Newton’s Law of Gravity specifies the magnitude of the interaction force between

Question

Newton’s Law of Gravity specifies the magnitude of the interaction force between two point masses, m1 and m2, separated by a distance r as F(r) = Gm1m1/r2. The gravitational constant G can be determined by directly measuring the interaction force (gravitational attraction) between two sets of spheres by using the apparatus constructed in the late 18th century by the English scientist Henry Cavendish.

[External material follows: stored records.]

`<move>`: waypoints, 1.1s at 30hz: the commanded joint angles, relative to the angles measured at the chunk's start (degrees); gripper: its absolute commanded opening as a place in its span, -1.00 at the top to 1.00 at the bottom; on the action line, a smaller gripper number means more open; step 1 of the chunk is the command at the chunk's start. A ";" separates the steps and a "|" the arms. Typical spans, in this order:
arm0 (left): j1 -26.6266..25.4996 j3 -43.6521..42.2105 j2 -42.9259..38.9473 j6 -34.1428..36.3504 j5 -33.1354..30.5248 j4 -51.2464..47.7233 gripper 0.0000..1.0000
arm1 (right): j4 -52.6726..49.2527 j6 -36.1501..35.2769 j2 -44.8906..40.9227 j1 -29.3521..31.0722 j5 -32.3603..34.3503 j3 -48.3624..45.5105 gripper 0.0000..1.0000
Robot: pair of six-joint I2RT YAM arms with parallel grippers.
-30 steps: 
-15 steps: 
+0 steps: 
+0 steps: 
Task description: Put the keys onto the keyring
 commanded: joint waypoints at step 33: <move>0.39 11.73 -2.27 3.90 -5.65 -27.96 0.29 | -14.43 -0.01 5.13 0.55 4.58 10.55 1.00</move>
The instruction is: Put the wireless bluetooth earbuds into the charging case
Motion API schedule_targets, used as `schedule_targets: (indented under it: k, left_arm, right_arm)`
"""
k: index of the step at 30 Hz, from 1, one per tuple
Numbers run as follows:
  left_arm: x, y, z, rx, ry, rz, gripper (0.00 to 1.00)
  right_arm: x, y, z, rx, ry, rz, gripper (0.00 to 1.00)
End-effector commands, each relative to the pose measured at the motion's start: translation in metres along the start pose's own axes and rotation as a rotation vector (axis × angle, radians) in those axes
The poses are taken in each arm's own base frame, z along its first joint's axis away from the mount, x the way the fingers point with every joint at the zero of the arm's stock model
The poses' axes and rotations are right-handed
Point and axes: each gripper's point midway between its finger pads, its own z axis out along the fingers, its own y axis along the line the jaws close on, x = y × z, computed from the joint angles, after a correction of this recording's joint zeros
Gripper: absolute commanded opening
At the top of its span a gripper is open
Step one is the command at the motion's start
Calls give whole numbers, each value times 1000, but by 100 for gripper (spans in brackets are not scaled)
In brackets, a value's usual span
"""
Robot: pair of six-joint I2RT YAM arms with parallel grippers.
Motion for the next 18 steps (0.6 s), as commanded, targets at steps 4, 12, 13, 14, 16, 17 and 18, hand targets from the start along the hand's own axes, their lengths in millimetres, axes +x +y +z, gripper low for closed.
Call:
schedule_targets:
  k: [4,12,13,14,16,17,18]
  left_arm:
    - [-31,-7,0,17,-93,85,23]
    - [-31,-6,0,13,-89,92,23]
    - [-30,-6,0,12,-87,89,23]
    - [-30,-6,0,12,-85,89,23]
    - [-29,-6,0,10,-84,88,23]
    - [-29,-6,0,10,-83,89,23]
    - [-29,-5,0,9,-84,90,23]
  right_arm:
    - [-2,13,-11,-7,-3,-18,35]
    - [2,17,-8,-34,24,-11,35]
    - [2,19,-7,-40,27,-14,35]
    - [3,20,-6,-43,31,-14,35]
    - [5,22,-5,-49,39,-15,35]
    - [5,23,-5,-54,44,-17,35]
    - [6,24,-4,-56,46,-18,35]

This apparatus was a torsion balance consisting of a 6-ft wooden rod suspended from a torsion wire, with a lead sphere having a diameter of 2 in and a weight of 1.61 lb attached to each end. Two 12-in, 348-lb lead balls were located near the smaller balls, about 9 in away, and held in place with a separate suspension system. Today’s accepted value for G is 6.674·10–11 m3kg–1s–2.

a) Determine the force of attraction between the larger and smaller balls at a distance of 6.75 inches between the surfaces that had to be measured by this balance.

b) Compare this force to the weight of the small balls. What is the ratio?

Explanation / Answer

F = ??
G = 6.674 * 10^-11
m1 = 1.61 lb = 1.61/2.2 kg = 0.732 kg
m2 = 348 lb = 348/2.2 = 158.2 kg

for R

we need to convert to meters
r = 4.78 inches + 1 inch + 6 inches = 11.78 inches
r = 11.78 inches *[ 2.54 cm/1 inch] * [1 meter / 100 cm] = 0.299 meters.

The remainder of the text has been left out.